* David Young, 43, and his wife, Doris Young, 47, entered Cokeville Elementary at 1:20 p.m. and held 154 students, teachers and administrators hostage in a classroom. The captors demanded $300 million in ransom to finance a long-planned revolution.
* At 3:40 p.m., Doris Young accidentally detonated a firebomb, injuring nearly 80 children and adults. More than 20 had to be hospitalized with burns.
* Doris Young was seriously injured in that blast. But an autopsy revealed she died from a gunshot to the head. Minutes after the explosion, David Young shot himself to death.
* During the standoff, David Young handed out copies of a rambling memo to hostages with references to Socrates, nuclear war, Christ, Hitler and the "nothingness of knowledge."
Source: Salt Lake Tribune archives
Background on Cokeville siege
* In 1979, David Young was Cokeville's town marshal and was jokingly referred to as Wyatt Earp because he wore long-barreled pistols in gunslinger-type holsters strapped to his leg. The mayor fired Young because ''he was a weirdo who wouldn't follow orders or do his job.''
* Gerald Deppe of Grinnell, Iowa, and Doyle Mendenhall of Preston, Idaho, were found handcuffed in Young's van. They had refused to go along with the plan.
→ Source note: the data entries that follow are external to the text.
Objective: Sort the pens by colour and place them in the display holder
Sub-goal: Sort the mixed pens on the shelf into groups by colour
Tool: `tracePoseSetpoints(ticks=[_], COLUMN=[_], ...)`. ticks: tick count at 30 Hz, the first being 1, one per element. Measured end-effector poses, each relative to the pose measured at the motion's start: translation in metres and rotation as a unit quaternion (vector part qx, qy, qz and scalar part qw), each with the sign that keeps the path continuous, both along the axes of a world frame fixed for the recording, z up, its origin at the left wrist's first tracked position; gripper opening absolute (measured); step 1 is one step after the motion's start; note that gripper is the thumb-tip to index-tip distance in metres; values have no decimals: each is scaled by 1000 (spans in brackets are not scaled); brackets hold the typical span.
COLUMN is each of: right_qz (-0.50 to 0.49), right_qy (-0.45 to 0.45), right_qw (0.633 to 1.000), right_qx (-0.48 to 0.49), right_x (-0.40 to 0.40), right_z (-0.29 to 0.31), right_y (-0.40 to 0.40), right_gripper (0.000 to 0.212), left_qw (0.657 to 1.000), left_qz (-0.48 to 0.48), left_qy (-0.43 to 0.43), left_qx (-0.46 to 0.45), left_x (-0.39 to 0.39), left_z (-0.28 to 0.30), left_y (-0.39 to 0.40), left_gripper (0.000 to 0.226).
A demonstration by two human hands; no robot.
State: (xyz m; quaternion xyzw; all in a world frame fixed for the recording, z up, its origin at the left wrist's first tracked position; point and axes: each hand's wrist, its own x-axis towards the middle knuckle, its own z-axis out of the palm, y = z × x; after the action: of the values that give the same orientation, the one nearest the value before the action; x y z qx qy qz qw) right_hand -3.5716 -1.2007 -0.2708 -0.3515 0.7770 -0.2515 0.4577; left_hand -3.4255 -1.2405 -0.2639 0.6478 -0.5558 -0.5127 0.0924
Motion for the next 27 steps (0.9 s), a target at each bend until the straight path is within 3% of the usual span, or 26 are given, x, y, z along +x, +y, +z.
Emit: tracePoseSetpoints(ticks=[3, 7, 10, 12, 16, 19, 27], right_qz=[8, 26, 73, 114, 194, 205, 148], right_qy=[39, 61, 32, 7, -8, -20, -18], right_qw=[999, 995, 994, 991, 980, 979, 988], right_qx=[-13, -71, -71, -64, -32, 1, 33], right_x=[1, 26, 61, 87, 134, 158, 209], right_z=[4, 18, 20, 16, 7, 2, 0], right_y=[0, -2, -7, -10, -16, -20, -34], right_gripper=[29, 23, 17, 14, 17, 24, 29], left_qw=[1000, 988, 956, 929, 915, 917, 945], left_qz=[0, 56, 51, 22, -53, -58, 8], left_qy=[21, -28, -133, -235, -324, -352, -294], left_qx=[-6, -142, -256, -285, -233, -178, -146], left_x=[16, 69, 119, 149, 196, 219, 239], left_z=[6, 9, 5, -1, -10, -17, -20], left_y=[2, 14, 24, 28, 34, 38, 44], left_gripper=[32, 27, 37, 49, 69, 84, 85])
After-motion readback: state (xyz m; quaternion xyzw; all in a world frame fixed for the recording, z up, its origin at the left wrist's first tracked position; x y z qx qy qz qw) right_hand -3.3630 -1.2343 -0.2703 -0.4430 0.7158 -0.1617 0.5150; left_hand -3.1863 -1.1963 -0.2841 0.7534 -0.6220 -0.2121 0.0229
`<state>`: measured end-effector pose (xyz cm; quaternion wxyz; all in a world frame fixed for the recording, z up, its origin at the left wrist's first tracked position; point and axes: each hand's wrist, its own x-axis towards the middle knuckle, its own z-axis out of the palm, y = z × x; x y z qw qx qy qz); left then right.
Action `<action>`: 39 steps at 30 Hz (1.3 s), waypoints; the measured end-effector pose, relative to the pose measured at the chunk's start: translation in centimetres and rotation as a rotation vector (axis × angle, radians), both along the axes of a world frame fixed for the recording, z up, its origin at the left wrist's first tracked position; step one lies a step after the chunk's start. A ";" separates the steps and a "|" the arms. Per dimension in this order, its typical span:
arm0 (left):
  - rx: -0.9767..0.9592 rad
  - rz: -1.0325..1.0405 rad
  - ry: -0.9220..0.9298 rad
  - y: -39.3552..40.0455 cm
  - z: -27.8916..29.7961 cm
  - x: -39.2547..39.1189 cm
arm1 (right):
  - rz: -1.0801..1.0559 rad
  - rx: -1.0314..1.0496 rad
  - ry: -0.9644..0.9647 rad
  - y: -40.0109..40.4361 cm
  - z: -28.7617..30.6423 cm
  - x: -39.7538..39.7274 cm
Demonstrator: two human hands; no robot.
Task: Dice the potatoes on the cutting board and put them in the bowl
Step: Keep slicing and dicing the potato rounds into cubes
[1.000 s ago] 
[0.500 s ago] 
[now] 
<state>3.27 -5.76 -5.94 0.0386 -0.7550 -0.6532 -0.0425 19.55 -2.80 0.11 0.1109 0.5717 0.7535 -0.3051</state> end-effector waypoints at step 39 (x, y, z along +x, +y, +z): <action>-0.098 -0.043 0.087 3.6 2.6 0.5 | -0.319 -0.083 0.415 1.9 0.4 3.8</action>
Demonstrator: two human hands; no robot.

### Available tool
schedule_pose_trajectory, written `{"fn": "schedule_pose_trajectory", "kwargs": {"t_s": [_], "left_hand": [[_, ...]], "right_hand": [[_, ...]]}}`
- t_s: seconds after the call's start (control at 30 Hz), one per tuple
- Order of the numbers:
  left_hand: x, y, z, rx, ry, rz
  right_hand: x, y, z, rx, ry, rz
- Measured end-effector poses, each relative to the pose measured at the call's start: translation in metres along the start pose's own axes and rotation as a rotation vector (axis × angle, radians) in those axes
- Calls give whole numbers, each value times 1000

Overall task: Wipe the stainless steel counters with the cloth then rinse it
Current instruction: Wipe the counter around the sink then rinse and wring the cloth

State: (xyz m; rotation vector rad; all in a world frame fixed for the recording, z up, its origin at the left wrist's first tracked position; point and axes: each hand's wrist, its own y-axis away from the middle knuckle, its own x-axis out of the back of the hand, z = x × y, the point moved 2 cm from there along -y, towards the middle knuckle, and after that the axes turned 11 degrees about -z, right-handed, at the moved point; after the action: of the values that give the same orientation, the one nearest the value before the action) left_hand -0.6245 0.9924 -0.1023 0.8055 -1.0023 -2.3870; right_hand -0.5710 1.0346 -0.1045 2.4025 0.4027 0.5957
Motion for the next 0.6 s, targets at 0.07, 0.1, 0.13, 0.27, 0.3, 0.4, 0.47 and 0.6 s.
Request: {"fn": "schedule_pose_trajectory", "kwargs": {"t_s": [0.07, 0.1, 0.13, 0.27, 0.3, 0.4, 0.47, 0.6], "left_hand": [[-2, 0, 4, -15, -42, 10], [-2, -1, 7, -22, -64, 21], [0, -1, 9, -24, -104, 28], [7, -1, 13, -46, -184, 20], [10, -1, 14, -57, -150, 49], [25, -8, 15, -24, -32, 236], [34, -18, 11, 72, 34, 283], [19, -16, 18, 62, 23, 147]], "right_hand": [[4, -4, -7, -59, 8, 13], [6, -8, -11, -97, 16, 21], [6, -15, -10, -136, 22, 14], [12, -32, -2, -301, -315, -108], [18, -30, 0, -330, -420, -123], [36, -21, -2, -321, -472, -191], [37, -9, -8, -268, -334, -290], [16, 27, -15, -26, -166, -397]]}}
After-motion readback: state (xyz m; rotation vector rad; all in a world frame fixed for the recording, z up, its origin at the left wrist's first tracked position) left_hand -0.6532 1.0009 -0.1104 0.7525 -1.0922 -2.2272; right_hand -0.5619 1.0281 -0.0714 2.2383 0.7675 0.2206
* Young's stepdaughter, Princess Young, was forced to help carry bombs and guns into the school and then told to leave. She ran to City Hall and reported the siege.
* Found at the scene were 39 blasting caps, a canister of gunpowder and a canister of powdered aluminum along with a dozen handguns, assault rifles and shotguns.
* Sheriff's investigator Ron Hartley, who read dozens of Young's diaries, believes he targeted Cokeville because he considered the children to be intelligent and he wanted them to surround him in a reincarnated world that he would dominate.